• **WORK TO COMPLETE**
Go to the line containing "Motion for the" and return it and each line after it exactly, through the end of the data below, and nothing more.

==*==

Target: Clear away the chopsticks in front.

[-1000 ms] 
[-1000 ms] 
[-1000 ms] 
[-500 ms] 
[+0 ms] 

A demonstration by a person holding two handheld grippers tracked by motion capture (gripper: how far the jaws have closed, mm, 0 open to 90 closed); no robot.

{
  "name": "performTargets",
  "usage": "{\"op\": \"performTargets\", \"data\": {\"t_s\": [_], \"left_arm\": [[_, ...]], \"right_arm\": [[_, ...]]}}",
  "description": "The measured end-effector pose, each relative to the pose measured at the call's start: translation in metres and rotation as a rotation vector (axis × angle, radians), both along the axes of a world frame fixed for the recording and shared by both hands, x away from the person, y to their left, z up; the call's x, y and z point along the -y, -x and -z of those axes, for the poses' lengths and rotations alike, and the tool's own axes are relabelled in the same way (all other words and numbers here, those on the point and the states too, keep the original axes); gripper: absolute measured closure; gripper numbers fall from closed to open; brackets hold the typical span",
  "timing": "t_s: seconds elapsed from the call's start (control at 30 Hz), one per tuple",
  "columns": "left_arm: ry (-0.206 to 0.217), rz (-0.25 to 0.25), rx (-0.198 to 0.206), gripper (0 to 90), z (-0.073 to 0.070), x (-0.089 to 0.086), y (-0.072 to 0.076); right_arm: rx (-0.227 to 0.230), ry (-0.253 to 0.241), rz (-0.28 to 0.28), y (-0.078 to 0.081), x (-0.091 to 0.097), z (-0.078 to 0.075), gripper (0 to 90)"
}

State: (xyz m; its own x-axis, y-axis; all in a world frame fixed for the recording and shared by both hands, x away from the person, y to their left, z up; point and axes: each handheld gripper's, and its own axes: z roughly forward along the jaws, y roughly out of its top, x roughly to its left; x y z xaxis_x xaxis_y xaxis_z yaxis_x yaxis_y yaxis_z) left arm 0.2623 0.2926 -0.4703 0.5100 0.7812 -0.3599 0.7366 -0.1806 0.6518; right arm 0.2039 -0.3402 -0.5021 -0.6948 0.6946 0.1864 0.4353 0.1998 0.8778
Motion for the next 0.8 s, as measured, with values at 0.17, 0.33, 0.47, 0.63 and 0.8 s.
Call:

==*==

• **TASK RESPONSE**
Motion for the next 0.8 s, as measured, with values at 0.17, 0.33, 0.47, 0.63 and 0.8 s.
Call:

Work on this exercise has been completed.